Re: RFC: raid with a variable stripe size

Zygo Blaxell Tue, 29 Nov 2016 14:53:54 -0800

On Tue, Nov 29, 2016 at 01:49:09PM +0800, Qu Wenruo wrote:
> >>>My proposal requires only a modification to the extent allocator.
> >>>The behavior at the block group layer and scrub remains exactly the same.
> >>>We just need to adjust the allocator slightly to take the RAID5 CoW
> >>>constraints into account.
> >>
> >>Then, you'd need to allow btrfs to split large buffered/direct write into
> >>small extents(not 128M anymore).
> >>Not sure if we need to do extra work for DirectIO.
> >
> >Nope, that's not my proposal.  My proposal is to simply ignore free
> >space whenever it's inside a partially filled raid stripe (optimization:
> >...which was empty at the start of the current transaction).
> 
> Still have problems.
> 
> Allocator must handle fs under device remove or profile converting (from 4
> disks raid5 to 5 disk raid5/6) correctly.
> Which already seems complex for me.


Those would be allocations in separate block groups with different stripe
widths.  Already handled in btrfs.

> And further more, for fs with more devices, for example, 9 devices RAID5.
> It will be a disaster to just write a 4K data and take up the whole 8 * 64K
> space.
> It will  definitely cause huge ENOSPC problem.

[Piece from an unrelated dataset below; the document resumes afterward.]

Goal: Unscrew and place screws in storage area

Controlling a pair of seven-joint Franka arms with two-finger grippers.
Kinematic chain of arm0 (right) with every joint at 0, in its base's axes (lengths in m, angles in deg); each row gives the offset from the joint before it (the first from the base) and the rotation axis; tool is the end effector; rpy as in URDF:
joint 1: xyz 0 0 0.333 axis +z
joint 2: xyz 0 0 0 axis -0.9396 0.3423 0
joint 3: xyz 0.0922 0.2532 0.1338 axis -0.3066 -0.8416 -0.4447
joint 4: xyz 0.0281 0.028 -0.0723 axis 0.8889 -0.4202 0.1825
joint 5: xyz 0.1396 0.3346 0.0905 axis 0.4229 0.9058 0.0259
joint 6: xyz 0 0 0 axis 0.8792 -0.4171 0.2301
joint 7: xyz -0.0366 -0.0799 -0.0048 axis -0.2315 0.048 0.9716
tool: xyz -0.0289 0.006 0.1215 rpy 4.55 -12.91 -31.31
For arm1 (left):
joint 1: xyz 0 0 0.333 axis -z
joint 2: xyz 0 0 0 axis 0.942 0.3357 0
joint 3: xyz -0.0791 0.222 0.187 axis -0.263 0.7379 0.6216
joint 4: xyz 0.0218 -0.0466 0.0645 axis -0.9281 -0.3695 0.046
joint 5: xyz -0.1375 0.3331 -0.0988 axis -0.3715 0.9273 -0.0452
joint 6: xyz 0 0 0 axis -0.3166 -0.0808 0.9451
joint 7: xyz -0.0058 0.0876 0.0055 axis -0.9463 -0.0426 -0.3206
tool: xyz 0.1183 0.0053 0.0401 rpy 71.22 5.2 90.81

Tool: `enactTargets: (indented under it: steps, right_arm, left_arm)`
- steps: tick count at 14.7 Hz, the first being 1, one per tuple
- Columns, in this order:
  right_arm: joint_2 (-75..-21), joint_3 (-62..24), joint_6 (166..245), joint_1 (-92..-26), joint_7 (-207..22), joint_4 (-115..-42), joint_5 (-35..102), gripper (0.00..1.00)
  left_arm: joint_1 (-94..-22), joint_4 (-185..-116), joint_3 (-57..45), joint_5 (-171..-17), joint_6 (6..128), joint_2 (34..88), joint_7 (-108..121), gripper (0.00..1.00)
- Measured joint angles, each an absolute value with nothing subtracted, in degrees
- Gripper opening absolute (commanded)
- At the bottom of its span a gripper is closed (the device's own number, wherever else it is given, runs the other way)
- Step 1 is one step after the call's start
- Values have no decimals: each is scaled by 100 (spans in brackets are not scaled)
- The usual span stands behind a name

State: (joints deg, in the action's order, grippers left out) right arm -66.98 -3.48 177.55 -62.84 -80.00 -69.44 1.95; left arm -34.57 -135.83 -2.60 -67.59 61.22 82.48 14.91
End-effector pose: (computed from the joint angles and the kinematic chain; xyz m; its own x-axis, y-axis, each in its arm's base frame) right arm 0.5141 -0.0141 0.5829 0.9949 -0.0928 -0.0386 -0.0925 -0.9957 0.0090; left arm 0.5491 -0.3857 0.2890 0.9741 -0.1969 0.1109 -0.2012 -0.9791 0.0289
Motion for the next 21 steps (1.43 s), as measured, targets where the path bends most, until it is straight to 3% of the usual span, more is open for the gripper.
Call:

If you called fsync() after every 4K, yes; otherwise you can just batch
up small writes into full-size stripes.  The worst case isn't common
enough to be a serious problem for a lot of the common RAID5 use cases
(i.e. non-database workloads).  I wouldn't try running a database on
it--I'd use a RAID1 or RAID10 array for that instead, because the other
RAID5 performance issues would be deal-breakers.

On ZFS the same case degenerates into something like btrfs RAID1 over
the 9 disks, which burns over 50% of the space.  More efficient than 
wasting 99% of the space, but still wasteful.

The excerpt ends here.